▶ EXERCISE BRIEF:
Looking at the entries, how many lines hold the word "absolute"? State the number by itself.

SUPPLIED MATERIAL Start Marker

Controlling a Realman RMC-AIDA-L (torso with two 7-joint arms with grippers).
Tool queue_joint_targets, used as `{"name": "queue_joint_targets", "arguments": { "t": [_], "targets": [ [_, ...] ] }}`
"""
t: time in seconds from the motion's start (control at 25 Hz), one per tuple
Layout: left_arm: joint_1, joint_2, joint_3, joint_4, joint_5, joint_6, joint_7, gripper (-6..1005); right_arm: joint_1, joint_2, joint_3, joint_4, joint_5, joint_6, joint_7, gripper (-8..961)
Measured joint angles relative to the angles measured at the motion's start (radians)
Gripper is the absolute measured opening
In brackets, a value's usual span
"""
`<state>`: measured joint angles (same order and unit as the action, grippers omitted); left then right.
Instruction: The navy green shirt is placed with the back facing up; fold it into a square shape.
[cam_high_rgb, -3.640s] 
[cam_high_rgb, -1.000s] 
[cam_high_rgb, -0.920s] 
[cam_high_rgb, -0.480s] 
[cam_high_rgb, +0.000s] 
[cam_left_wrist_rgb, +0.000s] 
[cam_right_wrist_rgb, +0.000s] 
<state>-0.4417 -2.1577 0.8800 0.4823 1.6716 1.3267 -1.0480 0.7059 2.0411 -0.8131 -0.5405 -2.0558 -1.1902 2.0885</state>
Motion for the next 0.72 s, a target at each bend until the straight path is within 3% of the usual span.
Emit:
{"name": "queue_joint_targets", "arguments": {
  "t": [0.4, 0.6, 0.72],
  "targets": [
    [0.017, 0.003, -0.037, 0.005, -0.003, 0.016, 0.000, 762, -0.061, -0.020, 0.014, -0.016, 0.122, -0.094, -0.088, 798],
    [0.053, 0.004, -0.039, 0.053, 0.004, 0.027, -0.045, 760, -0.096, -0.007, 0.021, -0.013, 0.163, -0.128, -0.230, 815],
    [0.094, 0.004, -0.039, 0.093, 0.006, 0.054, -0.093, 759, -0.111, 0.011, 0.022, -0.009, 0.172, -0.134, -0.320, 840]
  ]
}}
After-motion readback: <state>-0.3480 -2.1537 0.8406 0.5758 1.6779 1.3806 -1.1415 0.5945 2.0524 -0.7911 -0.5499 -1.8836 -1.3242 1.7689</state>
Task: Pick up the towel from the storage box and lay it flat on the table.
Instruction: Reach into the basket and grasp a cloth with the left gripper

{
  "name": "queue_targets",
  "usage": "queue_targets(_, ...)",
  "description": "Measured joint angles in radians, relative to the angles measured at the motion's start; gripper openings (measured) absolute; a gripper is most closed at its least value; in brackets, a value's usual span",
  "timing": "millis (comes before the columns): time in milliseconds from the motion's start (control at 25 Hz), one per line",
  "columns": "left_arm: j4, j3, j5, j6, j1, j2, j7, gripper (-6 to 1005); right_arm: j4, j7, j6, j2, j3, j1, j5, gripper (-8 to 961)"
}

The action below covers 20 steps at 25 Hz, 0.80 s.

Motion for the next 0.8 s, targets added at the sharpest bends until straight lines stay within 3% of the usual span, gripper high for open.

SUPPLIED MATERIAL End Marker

▶ RESPONSE BOX:
2